Resolution! – The Place’s annual showcase for emerging choreographers – is now in its 22nd year and showing no signs of age or exhaustion. This year’s programme includes a staggering 102 new dance works performed over 34 nights, and brings with it the usual variety of technique, theme and quality.
Wednesday’s programme opened with Julia Cheng’s reflection on the harrowing events of Morecambe Bay in 2004, when a group of Chinese cockle-pickers were swept out to sea. The Other Side starts out as readable enough: five dancers, clearly identified as the workers by their yellow waterproof jackets, paddle across a blue-lit stage. Picking and gathering gestures morph into larger crouching and circling actions evoking both field labour and fluid Tai Chi, suggesting the backstories of the immigrant workers.
This interesting physical parallel between different forms of labour is soon obscured, however, as the movement material gives way to over-familiar sequences of floor swings and suspensions with little visible connection to the theme. Loss, grief and tragedy are conspicuous by their absence here, replaced by overworn combinations serving the sole apparent aim of filling a 15 minute runtime. I was expecting to be left emotionally devastated by the theme; instead, I left the auditorium feeling only rather bored.

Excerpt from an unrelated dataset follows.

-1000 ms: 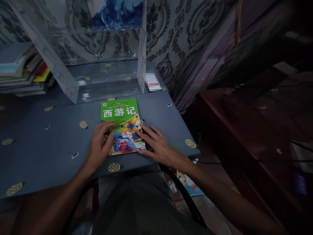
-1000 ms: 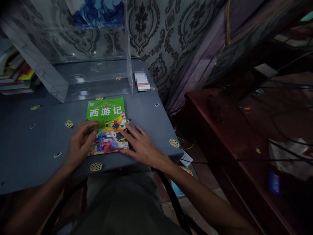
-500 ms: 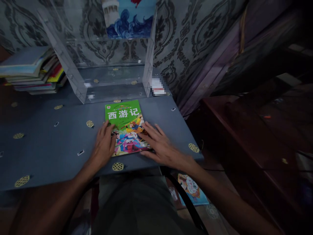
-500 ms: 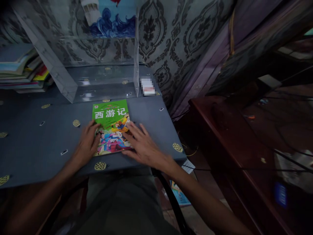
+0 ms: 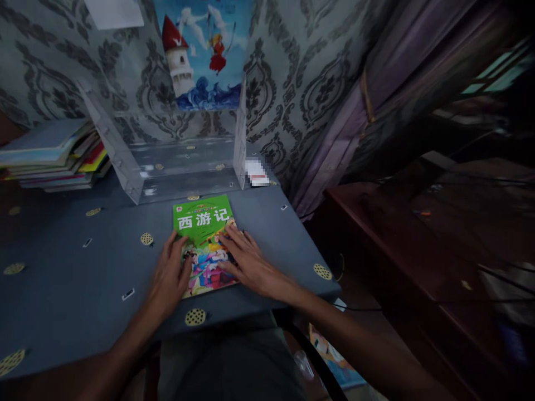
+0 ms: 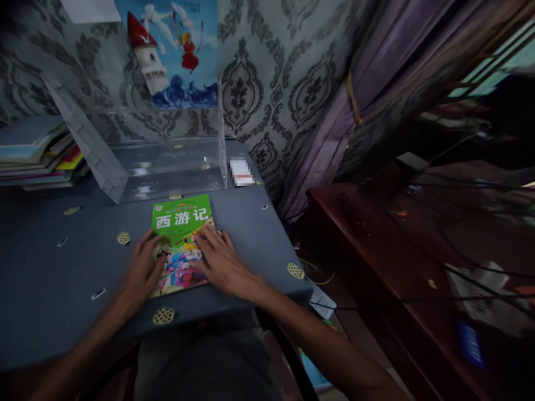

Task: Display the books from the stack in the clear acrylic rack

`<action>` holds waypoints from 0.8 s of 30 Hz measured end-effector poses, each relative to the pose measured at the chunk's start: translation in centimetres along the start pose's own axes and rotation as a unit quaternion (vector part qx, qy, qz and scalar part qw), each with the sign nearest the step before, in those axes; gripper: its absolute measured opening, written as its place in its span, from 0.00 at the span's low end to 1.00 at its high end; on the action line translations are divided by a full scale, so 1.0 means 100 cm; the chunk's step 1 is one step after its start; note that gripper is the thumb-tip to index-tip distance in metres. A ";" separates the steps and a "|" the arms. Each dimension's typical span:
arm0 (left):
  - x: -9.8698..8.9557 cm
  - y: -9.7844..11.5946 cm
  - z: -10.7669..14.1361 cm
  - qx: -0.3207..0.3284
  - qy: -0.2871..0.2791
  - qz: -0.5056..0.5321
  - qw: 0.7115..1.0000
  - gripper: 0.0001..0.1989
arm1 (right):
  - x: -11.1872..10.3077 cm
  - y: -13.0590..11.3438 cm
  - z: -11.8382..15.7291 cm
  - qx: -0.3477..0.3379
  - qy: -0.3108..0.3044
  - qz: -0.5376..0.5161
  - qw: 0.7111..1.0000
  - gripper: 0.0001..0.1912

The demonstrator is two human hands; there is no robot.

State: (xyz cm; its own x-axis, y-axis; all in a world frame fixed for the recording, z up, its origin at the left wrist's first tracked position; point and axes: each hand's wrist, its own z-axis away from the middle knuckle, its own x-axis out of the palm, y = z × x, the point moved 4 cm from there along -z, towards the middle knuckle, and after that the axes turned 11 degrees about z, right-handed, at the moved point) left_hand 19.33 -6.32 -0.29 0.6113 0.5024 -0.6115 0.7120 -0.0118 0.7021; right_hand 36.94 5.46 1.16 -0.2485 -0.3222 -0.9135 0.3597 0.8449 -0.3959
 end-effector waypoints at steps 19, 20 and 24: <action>-0.005 -0.019 -0.049 -0.422 0.116 0.555 0.708 0.08 | 0.012 0.029 -0.029 0.081 0.096 -0.080 0.989 0.30; -0.001 -0.021 -0.049 -0.423 0.124 0.566 0.697 0.08 | 0.012 0.029 -0.029 0.083 0.095 -0.082 0.989 0.29; 0.008 -0.026 -0.047 -0.419 0.154 0.588 0.675 0.13 | 0.014 0.031 -0.029 0.091 0.085 -0.090 0.988 0.29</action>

What a relief, then, to return to Sarah Blanc’s wholly absorbing How Odd The Girl’s Life Looks. Moxie Brawl have been quietly emerging on the London dance scene since moving from Edinburgh in 2007, with appearances at Cloud Dance Festival and Resolution! 2009. How Odd The Girl’s Life Looks is a mesmerising study of rhythm in language and in movement, drawing on American poet Emily Dickinson’s I Heard A Fly Buzz When I Died. The mood here is elegiac: in sombre light, a kneeling female dancer is surrounded (wreathed?) by flowers on the stage floor. A second dancer sits at a table, occasionally breaking out into rapid spasms of movement before regaining control. Behind the two, a video projection shows shadowy figures drifting hauntingly past a lit window.

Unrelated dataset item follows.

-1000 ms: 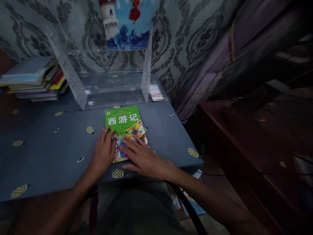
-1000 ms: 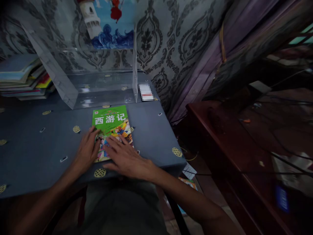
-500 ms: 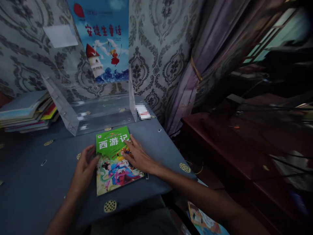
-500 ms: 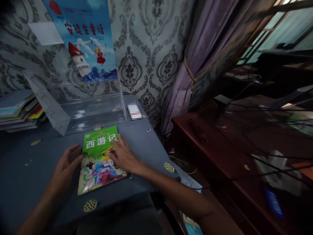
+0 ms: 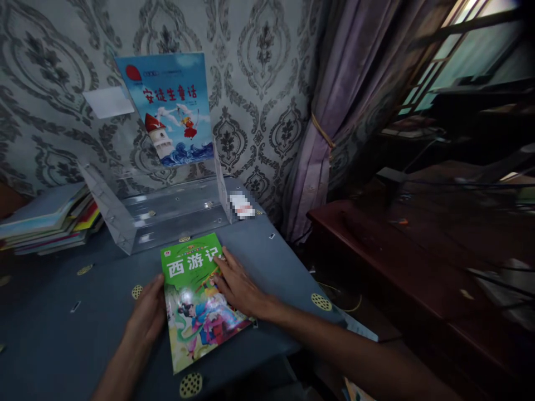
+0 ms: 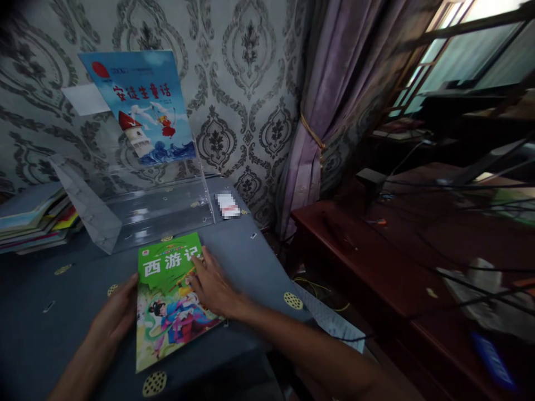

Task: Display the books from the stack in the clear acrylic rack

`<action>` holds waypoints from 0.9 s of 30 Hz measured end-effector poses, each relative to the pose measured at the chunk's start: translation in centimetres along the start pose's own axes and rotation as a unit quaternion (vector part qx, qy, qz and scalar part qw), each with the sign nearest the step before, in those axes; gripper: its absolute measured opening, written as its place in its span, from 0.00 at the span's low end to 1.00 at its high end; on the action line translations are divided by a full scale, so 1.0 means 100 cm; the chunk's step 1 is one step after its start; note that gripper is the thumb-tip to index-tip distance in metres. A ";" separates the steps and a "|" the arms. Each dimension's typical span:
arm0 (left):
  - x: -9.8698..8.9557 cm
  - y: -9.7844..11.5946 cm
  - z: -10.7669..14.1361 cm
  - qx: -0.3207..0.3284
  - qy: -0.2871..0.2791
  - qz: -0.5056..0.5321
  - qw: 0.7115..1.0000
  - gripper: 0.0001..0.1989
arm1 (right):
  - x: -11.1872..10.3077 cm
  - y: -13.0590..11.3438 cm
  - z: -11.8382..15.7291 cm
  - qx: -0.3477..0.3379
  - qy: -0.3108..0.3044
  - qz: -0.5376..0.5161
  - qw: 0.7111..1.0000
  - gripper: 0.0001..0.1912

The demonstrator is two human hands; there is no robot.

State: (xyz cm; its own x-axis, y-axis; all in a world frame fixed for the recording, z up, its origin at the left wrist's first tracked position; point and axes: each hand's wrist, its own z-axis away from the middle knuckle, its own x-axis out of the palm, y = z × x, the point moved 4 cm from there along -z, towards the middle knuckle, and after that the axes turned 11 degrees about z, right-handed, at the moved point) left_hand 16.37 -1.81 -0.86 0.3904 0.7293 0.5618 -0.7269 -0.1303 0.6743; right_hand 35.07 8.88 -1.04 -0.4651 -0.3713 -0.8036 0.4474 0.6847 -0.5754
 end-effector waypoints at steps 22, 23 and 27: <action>0.015 -0.005 0.006 -0.011 -0.008 0.023 1.000 0.11 | 0.000 0.000 0.001 -0.015 0.027 -0.089 0.996 0.32; 0.015 -0.006 0.004 -0.019 -0.016 0.029 0.999 0.13 | 0.000 0.000 0.001 -0.010 0.037 -0.101 0.994 0.32; 0.013 -0.007 -0.003 -0.035 -0.040 0.036 0.998 0.17 | 0.002 0.007 -0.004 0.027 0.076 -0.146 0.986 0.32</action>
State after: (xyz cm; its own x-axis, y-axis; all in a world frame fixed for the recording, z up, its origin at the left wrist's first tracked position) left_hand 17.20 -0.56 -0.75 0.3783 0.6632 0.6458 -0.7913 -0.1304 0.5974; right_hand 34.99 9.49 -1.56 -0.6881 -0.4464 -0.5720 0.3146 0.5269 -0.7896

Blanc’s work successfully draws on the textures of Dickinson’s language, juxtaposing the mundane and the tragic in a domestic setting also inspired by the poet’s works. Dancer Katie Lusby carefully gathers her papers into a neat pile, uttering the word “stoic” to nobody in particular, before convulsing into anguished paroxysms. Janina Smith, organising the flowers on the floor, joins in with clutches and contractions, before the two straighten themselves out to face the world again. Skilfully performed and gorgeously presented, How Odd The Girl’s Life Looks is a mature and accomplished work from this company.

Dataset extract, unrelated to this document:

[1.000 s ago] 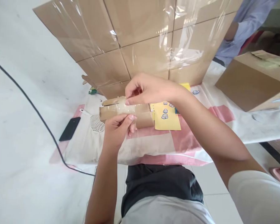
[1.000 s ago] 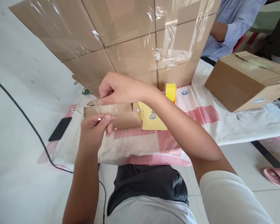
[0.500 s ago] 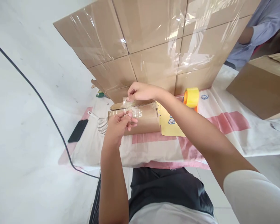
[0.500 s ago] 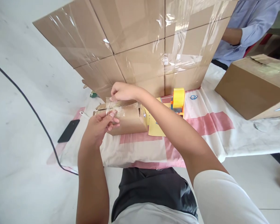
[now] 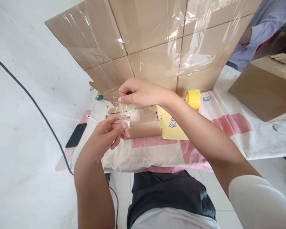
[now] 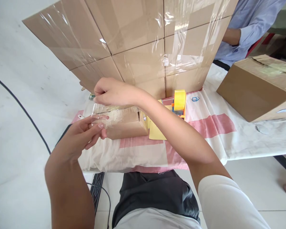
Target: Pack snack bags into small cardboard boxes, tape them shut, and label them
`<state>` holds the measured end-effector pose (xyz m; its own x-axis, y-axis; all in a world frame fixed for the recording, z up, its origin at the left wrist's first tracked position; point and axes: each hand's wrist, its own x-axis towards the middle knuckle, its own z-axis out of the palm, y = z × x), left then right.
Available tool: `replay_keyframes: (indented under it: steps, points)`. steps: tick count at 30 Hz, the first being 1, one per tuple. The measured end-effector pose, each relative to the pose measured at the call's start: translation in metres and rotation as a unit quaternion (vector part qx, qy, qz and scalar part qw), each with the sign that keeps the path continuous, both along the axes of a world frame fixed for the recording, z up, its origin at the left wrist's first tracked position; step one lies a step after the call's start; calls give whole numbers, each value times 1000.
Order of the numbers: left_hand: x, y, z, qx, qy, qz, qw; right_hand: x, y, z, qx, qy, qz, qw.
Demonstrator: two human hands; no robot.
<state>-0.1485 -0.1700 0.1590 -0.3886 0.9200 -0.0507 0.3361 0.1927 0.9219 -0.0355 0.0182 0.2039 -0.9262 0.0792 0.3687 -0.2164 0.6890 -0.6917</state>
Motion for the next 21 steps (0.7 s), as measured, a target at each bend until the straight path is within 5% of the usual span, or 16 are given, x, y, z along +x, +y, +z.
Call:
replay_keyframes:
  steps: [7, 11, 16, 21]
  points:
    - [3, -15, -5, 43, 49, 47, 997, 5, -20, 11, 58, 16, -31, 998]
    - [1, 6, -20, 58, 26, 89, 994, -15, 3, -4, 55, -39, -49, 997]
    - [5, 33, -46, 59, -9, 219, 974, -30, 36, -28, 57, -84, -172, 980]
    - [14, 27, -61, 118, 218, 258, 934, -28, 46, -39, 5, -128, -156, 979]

Wrapping up Wednesday’s triad was Sarah Rogers and Company, last seen in action at the 2010 Laban BA graduation showcase. Bowline is the company’s new piece, and finds four female dancers each in a separate box of light twitching and jerking as if pulled by some unseen cord. As the piece progresses, the dancers begin to fit together like a jigsaw. One dancer’s jolts and lurches result from another’s yanks and pulls, and the movement phrases, at first separate,are reconstructed as ferocious contact duets. Towards the end, Bowline slips into repetition and loses a little energy and focus; but it’s a clear and cleverly structured piece, revealing ideas of influence and control through the physical principles of contact and reaction.
Nine days down, then, and 25 to go – which of this year’s participants will be the next Russell, Wayne or Hofesh, artists who all caught their first break at previous Resolution! events? Time will tell, but for the moment it’s great to see so much work happening and so much of it memorable.